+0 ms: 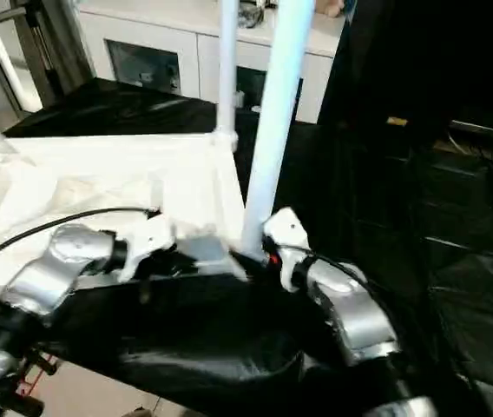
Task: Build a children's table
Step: Rotate leg to tighten
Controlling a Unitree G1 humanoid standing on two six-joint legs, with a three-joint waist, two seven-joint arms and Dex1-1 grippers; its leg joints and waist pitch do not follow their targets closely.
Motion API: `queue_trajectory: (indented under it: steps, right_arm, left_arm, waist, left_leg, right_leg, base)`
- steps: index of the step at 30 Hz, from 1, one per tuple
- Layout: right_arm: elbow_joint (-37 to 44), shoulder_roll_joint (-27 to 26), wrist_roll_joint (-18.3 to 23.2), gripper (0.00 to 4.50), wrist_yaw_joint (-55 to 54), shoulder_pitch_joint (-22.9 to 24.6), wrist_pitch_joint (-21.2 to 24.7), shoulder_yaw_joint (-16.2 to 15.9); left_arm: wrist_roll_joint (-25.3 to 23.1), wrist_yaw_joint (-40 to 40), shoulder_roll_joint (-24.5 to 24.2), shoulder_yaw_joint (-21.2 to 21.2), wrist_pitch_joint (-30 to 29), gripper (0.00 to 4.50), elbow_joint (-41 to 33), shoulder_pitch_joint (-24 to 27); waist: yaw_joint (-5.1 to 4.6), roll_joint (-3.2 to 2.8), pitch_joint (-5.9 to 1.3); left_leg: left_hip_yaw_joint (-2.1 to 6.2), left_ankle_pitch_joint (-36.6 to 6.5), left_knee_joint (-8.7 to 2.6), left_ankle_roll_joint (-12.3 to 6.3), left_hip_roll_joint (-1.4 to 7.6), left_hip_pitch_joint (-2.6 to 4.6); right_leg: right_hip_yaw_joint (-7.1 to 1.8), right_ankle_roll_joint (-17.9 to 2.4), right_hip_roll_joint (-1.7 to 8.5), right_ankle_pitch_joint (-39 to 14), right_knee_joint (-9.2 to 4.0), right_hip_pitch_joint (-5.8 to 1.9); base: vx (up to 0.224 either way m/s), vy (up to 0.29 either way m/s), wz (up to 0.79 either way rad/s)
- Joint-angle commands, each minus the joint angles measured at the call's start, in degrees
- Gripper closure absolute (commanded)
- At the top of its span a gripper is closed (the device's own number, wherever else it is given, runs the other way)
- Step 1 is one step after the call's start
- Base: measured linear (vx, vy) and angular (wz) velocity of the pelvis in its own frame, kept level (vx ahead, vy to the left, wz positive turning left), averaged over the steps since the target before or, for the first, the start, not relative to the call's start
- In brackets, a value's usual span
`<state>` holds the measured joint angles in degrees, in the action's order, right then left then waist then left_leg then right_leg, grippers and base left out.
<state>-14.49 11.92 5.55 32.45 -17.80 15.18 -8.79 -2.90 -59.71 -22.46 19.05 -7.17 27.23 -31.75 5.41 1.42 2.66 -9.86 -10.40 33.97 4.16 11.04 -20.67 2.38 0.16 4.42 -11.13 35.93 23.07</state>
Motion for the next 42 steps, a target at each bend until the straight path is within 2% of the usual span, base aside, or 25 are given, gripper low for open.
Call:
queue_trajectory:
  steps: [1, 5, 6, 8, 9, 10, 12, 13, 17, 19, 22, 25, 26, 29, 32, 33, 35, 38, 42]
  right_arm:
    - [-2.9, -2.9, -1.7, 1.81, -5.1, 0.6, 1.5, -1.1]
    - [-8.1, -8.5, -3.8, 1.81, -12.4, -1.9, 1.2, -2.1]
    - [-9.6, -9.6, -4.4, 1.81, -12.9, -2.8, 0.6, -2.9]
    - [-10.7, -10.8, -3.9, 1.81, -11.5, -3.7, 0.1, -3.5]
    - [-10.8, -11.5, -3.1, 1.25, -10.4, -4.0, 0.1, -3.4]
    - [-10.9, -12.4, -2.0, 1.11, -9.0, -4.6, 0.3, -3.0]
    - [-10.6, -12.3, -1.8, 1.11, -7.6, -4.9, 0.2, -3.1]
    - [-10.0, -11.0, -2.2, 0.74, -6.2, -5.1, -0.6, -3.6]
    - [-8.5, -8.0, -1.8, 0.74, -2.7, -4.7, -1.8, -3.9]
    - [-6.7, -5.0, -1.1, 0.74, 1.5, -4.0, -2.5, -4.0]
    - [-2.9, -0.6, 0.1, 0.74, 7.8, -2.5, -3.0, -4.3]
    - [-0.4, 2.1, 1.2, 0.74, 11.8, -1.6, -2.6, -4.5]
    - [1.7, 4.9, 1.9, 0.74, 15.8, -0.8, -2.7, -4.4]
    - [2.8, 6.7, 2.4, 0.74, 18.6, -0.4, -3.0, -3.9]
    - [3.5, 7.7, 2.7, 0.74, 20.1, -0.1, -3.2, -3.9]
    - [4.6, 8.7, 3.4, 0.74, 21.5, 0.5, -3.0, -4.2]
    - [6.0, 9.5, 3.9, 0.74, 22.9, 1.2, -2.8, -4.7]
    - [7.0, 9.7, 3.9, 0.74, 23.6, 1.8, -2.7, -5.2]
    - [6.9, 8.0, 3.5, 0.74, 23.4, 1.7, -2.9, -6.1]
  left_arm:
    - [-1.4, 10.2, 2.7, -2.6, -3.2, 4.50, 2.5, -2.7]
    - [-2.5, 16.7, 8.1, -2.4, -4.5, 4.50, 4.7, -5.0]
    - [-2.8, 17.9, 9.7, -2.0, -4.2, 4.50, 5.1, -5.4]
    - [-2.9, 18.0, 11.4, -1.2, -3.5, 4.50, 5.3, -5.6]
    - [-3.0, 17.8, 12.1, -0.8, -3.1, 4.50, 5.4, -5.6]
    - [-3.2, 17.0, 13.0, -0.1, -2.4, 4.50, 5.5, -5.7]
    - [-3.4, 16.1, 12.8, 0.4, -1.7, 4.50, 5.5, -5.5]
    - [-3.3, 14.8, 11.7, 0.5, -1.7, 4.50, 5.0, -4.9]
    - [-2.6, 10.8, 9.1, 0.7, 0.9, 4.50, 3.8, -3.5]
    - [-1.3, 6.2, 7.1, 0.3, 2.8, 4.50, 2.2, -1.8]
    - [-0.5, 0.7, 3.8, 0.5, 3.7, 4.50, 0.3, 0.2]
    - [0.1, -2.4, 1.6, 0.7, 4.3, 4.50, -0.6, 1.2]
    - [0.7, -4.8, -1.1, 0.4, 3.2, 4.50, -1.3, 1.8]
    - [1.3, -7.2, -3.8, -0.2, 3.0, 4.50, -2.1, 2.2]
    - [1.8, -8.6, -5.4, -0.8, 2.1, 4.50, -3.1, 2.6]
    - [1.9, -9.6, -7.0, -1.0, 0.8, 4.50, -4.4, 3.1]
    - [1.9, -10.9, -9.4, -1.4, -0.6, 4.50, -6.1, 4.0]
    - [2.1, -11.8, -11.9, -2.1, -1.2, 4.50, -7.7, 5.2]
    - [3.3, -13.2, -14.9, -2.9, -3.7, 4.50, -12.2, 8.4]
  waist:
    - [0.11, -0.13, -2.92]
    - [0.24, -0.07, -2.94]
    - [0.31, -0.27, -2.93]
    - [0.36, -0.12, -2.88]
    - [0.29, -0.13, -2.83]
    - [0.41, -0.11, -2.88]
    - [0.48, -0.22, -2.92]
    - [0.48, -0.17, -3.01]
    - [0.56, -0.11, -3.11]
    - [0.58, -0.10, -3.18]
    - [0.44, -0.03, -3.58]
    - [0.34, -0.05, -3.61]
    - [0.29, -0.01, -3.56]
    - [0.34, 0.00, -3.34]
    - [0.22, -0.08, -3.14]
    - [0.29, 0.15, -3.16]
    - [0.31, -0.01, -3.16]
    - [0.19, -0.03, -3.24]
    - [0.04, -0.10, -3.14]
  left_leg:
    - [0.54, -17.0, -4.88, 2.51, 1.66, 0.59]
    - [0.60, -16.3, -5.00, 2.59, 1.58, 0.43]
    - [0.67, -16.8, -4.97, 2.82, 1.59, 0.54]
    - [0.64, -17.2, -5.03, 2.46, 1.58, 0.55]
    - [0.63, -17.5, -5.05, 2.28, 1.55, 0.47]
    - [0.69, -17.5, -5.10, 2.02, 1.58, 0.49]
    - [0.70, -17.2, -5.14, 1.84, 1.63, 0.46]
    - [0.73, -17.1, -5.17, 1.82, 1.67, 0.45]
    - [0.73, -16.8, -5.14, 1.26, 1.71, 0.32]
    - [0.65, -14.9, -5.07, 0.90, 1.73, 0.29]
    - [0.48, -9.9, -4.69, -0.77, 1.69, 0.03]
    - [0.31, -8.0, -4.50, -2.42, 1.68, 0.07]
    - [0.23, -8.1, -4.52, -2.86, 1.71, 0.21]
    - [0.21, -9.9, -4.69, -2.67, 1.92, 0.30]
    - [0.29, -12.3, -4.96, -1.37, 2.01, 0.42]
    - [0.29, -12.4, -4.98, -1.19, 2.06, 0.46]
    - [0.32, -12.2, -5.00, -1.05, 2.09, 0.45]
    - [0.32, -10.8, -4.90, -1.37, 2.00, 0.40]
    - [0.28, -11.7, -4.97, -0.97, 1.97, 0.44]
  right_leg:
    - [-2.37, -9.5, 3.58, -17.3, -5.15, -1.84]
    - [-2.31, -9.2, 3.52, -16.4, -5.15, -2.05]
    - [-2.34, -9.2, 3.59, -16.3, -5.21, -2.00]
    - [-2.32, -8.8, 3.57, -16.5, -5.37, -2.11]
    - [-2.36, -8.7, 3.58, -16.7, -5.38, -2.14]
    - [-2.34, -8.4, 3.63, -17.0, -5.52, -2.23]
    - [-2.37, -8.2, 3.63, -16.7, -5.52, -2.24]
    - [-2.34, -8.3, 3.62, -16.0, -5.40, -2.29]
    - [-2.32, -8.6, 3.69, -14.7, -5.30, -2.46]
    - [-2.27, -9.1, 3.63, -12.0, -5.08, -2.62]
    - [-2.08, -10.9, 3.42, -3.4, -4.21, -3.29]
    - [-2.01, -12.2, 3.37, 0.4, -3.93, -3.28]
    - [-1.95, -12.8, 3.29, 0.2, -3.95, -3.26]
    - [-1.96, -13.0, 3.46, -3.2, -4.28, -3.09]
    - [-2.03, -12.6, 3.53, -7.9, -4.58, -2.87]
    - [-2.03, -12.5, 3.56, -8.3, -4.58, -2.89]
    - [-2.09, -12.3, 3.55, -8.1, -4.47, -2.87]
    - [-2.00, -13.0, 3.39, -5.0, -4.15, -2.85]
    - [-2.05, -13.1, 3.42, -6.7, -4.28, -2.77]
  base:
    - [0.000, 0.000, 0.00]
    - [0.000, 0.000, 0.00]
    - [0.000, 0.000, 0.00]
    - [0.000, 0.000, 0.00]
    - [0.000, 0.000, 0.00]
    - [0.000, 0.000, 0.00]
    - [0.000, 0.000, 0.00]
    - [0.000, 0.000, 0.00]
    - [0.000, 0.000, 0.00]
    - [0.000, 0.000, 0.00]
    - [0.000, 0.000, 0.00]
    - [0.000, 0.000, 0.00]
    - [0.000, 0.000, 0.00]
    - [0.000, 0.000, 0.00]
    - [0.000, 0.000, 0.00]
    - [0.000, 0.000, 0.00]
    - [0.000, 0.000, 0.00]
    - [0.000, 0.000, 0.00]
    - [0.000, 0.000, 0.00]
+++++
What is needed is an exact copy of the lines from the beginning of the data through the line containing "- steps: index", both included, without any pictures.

▸ **Your solution**:
+0 ms: 
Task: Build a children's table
Step: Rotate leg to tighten
Controlling a Unitree G1 humanoid standing on two six-joint legs, with a three-joint waist, two seven-joint arms and Dex1-1 grippers; its leg joints and waist pitch do not follow their targets closely.
Motion API: `queue_trajectory: (indented under it: steps, right_arm, left_arm, waist, left_leg, right_leg, base)`
- steps: index of the step at 30 Hz, from 1, one per tuple

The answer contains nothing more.